Employer Contributions on the Rise

In 2017, companies contributed as much as their workers did to DC plans
Reported by Lee Barney

The decline of pension plans—often lamented by industry commentators—is usually told as a story of employers decreasing their financial interest in employees’ retirements. However, data from BrightScope, a Strategic Insight company like PLANADVISER, shows that employers contribute billions of dollars a year to defined contribution (DC) plans and that their contributions continue to rise each year.

Compared with the amount that participants defer, employer contributions are actually quite sizeable. For instance, in 2017, employers contributed $158 billion to DC plans, fully 65% as much as the $242 billion that employees did.
The data also show that the amount employers and participants deposit into 401(k) plans has risen yearly and that, as a percentage of participant deferrals, employer matches have held steady, ranging from 64% to 67% of what their participants defer.
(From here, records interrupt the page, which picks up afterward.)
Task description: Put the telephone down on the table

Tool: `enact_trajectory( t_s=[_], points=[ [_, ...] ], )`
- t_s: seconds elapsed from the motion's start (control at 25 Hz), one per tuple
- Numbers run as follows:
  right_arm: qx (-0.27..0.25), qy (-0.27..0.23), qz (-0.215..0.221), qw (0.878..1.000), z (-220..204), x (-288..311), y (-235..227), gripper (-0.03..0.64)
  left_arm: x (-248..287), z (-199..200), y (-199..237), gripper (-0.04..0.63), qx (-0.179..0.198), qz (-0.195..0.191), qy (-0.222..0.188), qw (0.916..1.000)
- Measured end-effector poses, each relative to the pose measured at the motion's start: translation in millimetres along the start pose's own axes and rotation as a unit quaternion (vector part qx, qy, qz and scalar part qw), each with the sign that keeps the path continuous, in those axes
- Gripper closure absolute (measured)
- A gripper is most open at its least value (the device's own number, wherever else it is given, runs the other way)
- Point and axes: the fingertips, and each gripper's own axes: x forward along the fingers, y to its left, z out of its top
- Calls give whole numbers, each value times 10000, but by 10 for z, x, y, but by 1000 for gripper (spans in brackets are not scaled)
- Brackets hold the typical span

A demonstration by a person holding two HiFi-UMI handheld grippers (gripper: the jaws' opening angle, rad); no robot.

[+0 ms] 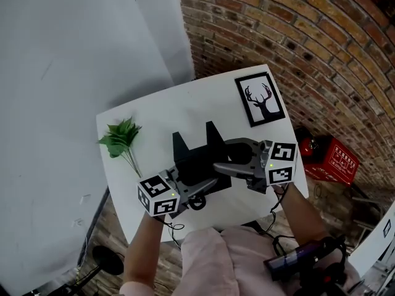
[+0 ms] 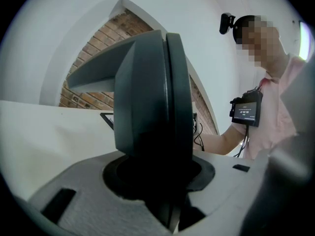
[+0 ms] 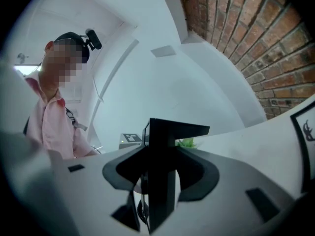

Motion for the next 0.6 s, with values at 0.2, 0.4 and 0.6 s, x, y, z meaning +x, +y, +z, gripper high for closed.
enact_trajectory(
  t_s=[0.2,0.4,0.6],
  points=[
    [216,100,8,9997,-215,-4,-134,425,64,-210,102,430,-206,29,64,9998],
    [424,209,-15,9989,-404,24,-254,423,97,-396,201,430,-476,51,64,9988],
    [579,314,-66,9978,-540,32,-345,420,125,-516,274,430,-649,85,122,9978]
  ],
)
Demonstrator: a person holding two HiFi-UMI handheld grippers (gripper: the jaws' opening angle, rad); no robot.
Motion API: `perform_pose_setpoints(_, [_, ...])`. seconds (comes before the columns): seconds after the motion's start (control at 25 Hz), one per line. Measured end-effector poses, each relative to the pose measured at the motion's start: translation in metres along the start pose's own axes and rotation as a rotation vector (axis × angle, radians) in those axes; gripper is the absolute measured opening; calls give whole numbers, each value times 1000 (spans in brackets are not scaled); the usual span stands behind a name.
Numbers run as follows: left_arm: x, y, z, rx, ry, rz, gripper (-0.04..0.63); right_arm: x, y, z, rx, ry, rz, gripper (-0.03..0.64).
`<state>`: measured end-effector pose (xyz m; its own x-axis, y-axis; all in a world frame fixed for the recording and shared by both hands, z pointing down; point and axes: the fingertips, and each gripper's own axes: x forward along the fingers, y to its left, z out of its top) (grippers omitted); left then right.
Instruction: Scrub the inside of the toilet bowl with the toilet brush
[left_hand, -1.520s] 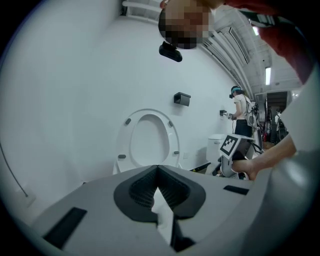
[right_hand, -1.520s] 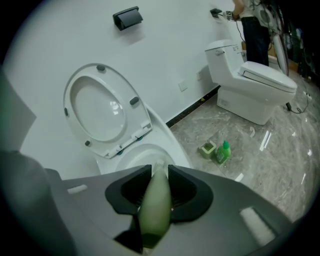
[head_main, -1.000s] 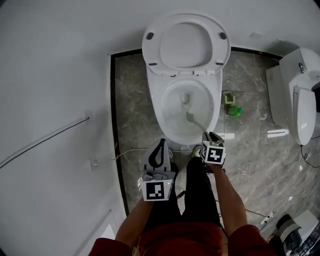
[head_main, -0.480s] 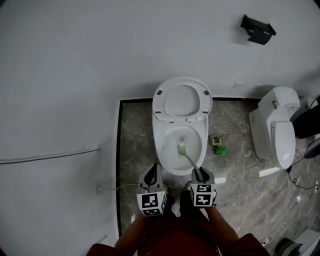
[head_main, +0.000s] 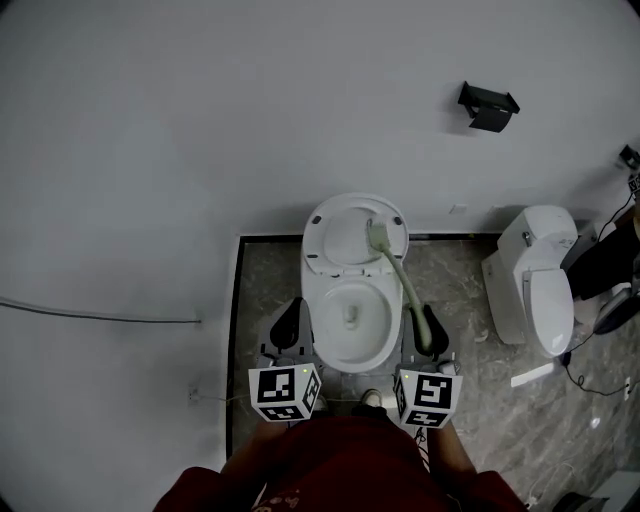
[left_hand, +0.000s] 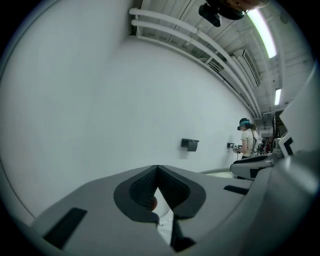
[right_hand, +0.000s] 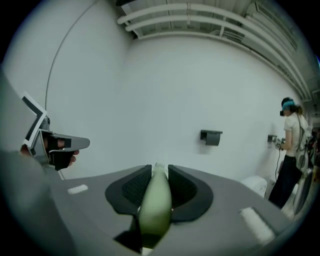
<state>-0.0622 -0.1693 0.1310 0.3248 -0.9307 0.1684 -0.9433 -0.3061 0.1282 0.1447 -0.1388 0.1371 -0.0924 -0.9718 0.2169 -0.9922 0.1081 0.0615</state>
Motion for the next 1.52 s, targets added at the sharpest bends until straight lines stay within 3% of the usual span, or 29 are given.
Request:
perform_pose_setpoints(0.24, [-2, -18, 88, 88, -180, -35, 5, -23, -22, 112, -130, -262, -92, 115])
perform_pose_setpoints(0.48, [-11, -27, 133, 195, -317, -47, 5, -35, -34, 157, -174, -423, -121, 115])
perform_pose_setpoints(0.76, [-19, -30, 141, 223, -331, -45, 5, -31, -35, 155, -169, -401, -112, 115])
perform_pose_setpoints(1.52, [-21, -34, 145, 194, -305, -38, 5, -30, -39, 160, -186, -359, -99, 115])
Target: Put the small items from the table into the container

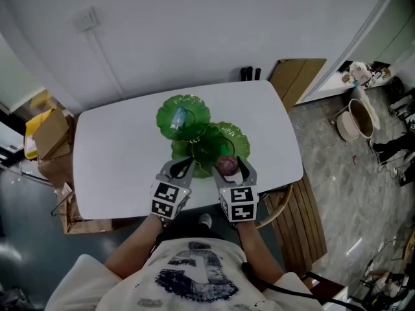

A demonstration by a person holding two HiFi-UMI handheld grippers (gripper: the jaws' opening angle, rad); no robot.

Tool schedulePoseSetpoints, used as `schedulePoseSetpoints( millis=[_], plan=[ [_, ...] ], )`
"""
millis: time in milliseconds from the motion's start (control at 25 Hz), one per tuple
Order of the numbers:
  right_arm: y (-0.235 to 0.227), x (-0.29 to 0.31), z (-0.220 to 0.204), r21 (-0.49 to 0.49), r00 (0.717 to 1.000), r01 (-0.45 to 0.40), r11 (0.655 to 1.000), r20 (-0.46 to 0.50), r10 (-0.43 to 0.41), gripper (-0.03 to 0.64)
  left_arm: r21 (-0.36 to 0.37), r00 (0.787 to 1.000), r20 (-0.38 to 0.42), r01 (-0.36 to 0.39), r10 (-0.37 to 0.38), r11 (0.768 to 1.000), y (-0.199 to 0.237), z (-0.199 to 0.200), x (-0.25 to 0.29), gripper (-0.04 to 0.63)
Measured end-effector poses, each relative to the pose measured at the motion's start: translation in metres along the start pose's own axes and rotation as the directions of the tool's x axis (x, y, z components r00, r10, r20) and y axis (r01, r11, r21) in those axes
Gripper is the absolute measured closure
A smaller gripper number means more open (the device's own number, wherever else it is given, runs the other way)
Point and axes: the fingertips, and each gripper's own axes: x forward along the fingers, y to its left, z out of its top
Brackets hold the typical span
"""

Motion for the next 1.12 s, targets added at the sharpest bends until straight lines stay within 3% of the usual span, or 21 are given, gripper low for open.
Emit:
schedulePoseSetpoints(
  millis=[560, 1120],
  plan=[
    [-0.059, 0.006, 0.0, -0.013, 1.0, -0.029, 0.999, -0.002, 0.029, 0.29, 0.008, 0.998, -0.024, -0.05, 0.05, 0.999, -0.024, 0.007, 0.043, 0.604],
    [-0.082, 0.042, -0.01, -0.039, 0.996, -0.06, 0.997, -0.066, 0.057, 0.29, -0.002, 0.993, -0.053, -0.11, 0.11, 0.994, -0.007, 0.003, 0.063, 0.604]
  ],
)
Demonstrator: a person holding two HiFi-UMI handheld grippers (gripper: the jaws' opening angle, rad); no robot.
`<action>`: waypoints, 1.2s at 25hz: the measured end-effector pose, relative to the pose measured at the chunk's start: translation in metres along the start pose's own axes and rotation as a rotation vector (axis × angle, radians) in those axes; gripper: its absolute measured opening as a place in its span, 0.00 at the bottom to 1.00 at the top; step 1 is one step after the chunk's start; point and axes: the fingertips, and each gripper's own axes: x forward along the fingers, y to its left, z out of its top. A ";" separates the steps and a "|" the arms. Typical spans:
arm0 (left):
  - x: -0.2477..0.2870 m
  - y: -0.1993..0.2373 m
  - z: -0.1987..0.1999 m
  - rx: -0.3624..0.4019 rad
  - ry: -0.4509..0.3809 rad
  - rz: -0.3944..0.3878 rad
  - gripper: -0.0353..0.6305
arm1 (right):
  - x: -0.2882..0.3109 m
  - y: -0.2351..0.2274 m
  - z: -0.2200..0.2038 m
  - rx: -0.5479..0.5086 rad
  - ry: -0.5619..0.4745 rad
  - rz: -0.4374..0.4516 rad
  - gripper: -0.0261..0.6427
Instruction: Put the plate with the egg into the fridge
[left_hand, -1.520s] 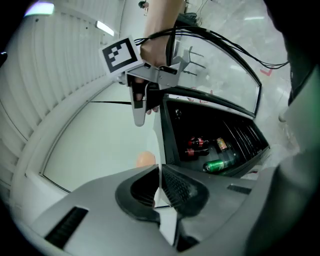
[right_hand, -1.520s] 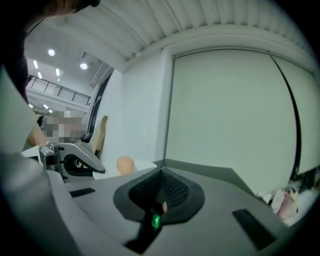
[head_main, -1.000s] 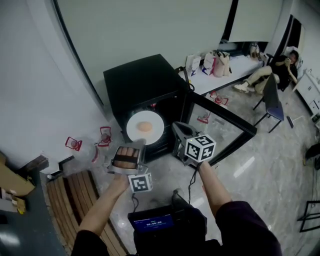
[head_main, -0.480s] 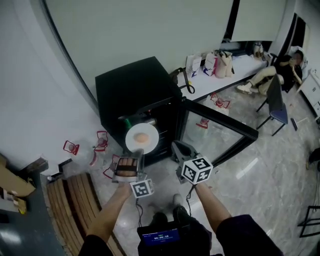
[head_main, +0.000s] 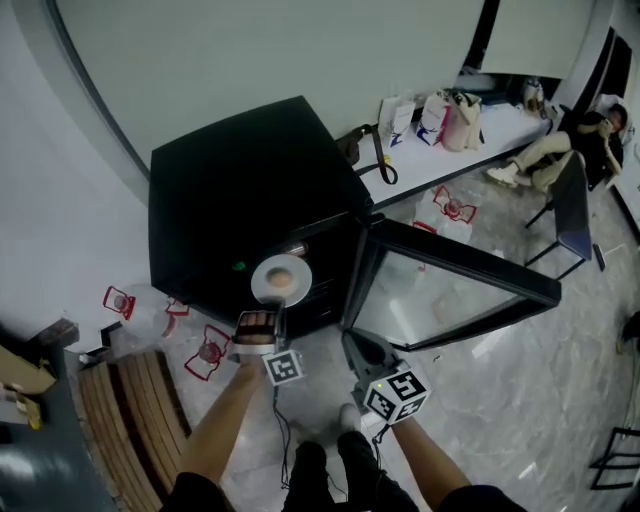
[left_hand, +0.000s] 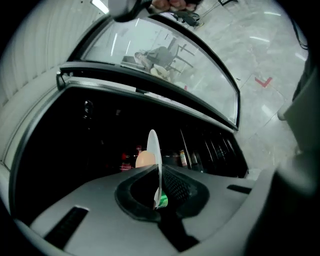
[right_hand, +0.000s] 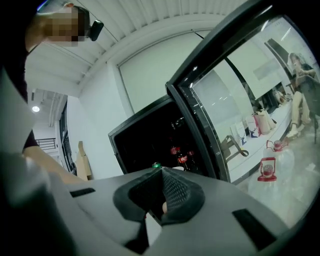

Looking back to 2011, six years prior to the latest data, employers contributed $113 billion to DC plans, and participants, $169 billion; those employer contributions were 67% as much as what participants deferred to their DC plans.

Certainly, the increase in employer, as well as employee, contributions may be due to the wider use of automatic enrollment and automatic escalation. The 2018 PLANSPONSOR Defined Contribution Plan Benchmarking Report notes that 41.3% of plans have adopted auto-enrollment. This percentage increases with plan size. For example, only 16% of plans with under $1 million in assets auto-enroll their employees, but 53% of plans with $25 million to $50 million in assets auto-enroll, as do 65.1% of plans with more than $1 billion in assets.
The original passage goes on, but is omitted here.